The stiffness ratio EG/ EW has a significant effect on the cortical folding pattern. When the stiffness ratio EG/EW is small enough (in this paper, when EG/EW ≤ 1/2, GG/GW = 3.6), cortical folding will become pachygyria (EG/EW = 1/2, GG/GW = 3.6) or lissencephaly (EG/EW = 1/2.61, GG/GW = 3.6). When the stiffness ratio increased to 1/2 < EG/EW ≤ 1, the proposed method captured typical human cerebral cortical folding features such as the cusped sulci, the smooth gyri, the thickened gyri crowns and the thinned fundi. When the stiffness ratio EG/EW was large enough (in this paper, EG/EW > 1), the grey matter layer (cortex) looked like a sinusoidal layer with consistent thickness, which is not similar to the real brain cortex. The importance of the stiffness ratio on cortical folding found in this paper is similar to Budday et al.26 (2D model), Tallinen et al.29 (2D model) and Razavi et al.30 (3D model).

The growth ratio GG/GW also has an obvious influence on cortical folding.
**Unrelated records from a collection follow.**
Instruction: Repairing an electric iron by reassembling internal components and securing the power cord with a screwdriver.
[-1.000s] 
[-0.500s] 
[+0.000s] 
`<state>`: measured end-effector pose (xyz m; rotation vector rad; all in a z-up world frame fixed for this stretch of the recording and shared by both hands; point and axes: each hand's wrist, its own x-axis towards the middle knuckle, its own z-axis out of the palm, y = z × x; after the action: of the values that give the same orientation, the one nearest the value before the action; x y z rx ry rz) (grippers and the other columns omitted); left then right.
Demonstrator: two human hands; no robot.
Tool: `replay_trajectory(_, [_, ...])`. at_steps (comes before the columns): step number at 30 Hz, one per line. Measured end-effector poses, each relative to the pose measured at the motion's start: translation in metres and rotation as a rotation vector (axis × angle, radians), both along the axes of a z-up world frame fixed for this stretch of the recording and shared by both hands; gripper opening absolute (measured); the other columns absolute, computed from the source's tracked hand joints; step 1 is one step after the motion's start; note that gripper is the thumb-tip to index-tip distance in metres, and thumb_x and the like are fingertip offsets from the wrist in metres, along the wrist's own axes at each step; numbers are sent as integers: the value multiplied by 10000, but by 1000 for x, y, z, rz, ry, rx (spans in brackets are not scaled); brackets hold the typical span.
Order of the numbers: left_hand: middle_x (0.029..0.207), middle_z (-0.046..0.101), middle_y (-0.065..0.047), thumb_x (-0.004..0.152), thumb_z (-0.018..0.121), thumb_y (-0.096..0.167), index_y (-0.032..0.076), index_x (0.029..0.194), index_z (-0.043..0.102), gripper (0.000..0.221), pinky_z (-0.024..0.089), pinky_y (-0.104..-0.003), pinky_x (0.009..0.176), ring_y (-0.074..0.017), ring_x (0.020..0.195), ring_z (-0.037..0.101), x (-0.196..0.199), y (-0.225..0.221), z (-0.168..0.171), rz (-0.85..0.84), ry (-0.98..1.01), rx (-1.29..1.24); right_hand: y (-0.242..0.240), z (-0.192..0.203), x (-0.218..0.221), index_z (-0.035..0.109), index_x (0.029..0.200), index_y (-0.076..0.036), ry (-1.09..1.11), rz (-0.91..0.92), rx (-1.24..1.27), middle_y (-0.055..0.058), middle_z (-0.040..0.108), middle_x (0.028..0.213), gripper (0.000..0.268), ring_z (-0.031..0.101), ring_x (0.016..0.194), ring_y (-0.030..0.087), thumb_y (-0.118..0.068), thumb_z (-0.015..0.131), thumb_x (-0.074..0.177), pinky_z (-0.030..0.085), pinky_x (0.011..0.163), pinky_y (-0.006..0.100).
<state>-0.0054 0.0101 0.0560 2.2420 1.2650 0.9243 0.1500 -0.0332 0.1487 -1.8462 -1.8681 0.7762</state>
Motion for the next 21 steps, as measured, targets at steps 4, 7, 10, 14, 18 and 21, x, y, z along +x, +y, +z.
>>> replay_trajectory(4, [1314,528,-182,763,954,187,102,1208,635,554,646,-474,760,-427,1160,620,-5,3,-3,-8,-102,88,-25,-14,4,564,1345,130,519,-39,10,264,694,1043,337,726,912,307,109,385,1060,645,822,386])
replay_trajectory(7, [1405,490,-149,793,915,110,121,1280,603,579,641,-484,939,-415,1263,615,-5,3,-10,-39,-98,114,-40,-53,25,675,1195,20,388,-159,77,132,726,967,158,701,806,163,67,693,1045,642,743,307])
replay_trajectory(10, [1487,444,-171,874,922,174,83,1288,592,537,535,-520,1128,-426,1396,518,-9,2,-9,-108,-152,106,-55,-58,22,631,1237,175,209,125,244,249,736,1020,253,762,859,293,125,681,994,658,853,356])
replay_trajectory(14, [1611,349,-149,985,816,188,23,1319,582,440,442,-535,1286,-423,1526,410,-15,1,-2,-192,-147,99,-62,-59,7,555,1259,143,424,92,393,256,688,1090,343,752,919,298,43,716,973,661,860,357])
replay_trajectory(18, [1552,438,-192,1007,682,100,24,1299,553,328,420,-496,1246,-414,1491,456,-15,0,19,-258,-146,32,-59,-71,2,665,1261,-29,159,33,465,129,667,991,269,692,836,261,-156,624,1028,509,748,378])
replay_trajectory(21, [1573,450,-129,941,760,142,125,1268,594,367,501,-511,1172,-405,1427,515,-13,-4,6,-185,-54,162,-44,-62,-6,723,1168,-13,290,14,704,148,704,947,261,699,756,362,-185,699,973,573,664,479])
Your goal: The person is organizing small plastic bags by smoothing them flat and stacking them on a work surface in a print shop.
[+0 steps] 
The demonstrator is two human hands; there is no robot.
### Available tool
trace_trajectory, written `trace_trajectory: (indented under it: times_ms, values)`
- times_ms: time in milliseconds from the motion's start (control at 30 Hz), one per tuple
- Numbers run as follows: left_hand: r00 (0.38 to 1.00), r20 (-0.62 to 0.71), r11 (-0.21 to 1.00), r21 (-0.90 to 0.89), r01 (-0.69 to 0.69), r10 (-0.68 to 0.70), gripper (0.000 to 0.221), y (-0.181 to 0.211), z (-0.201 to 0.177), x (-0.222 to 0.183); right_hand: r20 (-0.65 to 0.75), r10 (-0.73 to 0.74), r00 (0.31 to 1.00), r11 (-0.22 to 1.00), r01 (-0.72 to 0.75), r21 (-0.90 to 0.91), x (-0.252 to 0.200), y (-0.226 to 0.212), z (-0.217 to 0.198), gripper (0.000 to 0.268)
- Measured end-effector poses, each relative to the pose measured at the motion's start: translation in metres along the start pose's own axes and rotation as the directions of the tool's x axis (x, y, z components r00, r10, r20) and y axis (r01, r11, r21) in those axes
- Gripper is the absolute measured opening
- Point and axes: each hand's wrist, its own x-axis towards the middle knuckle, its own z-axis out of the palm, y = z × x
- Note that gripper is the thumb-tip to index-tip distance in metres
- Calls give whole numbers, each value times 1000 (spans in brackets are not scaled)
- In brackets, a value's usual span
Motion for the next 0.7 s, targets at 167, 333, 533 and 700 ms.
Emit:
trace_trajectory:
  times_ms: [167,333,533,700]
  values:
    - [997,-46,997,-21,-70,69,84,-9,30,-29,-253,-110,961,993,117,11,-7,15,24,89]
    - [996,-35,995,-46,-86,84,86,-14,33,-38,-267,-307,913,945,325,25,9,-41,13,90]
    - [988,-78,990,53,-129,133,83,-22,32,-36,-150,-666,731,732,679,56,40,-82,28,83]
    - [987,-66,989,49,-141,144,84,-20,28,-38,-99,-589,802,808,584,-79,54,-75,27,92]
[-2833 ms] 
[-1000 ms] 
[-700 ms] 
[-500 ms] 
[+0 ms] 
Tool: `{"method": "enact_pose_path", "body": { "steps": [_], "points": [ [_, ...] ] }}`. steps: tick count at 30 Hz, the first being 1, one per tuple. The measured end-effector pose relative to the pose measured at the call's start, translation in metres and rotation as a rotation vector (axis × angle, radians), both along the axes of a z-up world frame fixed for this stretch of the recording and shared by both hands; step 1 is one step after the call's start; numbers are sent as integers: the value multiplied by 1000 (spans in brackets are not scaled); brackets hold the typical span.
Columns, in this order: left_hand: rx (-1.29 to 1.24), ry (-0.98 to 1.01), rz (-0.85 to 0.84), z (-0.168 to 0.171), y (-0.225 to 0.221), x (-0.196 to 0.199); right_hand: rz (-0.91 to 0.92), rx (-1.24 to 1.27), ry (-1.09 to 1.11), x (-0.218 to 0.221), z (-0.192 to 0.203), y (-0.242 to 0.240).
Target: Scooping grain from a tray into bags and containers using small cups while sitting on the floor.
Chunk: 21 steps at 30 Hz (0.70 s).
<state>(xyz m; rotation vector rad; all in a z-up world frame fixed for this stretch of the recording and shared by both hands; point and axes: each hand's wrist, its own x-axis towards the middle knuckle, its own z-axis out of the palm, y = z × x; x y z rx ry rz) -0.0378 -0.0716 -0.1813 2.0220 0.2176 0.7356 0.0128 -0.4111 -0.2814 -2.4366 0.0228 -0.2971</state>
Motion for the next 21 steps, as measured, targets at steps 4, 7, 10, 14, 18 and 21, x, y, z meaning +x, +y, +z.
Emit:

When the growth ratio GG/GW increased from the reasonable value GG/GW = 3.6 to GG/GW = 360, only the cerebral cortex GI increased, but no malformation occurred. When the growth rate ratio GG/GW is small enough, the cortical folding malformation may occur.

The initial cortical plate thickness has an important effect on cortical folding as well. Polymicrogyria is mainly caused by the initial cortical plate thickness decrease. When the initial cortical plate thickness is smaller than the reasonable value (1 mm-1.5 mm at 22 GW), the cortical folding may become polymicrogyria. As the initial cortical plate thickness increases, the radius-to-thickness ratio R/T decreases. When the radius-to-thickness ratio R/T is small enough (in this paper, when R/T ≤ 4, GG/GW = 3.6), the cortical folding may become lissencephaly. This finding is consistent with Budday et al.26 (2D model), Tallinen et al.29 (3D model) and Razavi et al.30 (3D model).
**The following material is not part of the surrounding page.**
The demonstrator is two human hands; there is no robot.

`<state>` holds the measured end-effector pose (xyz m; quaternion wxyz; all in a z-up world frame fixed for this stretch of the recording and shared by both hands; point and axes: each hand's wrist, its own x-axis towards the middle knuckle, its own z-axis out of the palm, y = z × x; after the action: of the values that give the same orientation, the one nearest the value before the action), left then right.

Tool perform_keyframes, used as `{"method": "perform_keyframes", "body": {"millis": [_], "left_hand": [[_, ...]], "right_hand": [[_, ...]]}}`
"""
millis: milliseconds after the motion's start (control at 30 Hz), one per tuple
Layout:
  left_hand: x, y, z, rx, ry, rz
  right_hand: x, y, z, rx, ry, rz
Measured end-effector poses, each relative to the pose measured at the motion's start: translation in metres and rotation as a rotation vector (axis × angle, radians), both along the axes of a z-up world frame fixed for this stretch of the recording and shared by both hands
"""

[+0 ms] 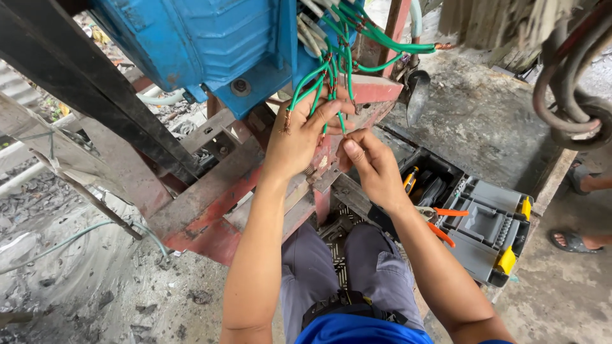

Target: Stripping and organizing electrical wires for a motor connection

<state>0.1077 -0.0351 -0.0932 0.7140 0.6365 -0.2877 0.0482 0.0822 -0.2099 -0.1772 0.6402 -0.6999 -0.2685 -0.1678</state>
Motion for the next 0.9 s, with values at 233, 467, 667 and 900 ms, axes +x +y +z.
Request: {"method": "perform_keyframes", "body": {"millis": [233,467,667,900], "left_hand": [[0.002,0.003,-0.006,-0.133,0.104,-0.087],[0.000,0.002,-0.009,-0.151,0.073,-0.059],[0.002,0.002,-0.014,-0.090,-0.030,0.008],[-0.002,-0.006,-0.009,0.270,-0.248,0.288]], "right_hand": [[-0.021,-0.012,0.011,-0.167,-0.116,-0.195],[-0.012,-0.006,0.001,-0.204,-0.210,-0.280],[-0.004,-0.010,0.020,-0.245,-0.281,-0.143],[0.036,-0.047,0.082,-0.082,-0.188,-0.121]]}}
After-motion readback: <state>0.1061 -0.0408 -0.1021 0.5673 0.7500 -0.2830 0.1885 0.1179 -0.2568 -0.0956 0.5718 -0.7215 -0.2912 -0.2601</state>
The consistency between the numerical results and the biological observations indicate that the thermal expansion method used in this paper is useful to illustrate the basic trends in cerebral cortical folding. The model used in this paper only considered the 2D state and adopted the isotropy and homogeneity assumption. All these limitations make the model in this paper unsuitable for precisely capturing the behaviour in real cerebral cortical folding. The model based on the thermal expansion method should be further improved in future research.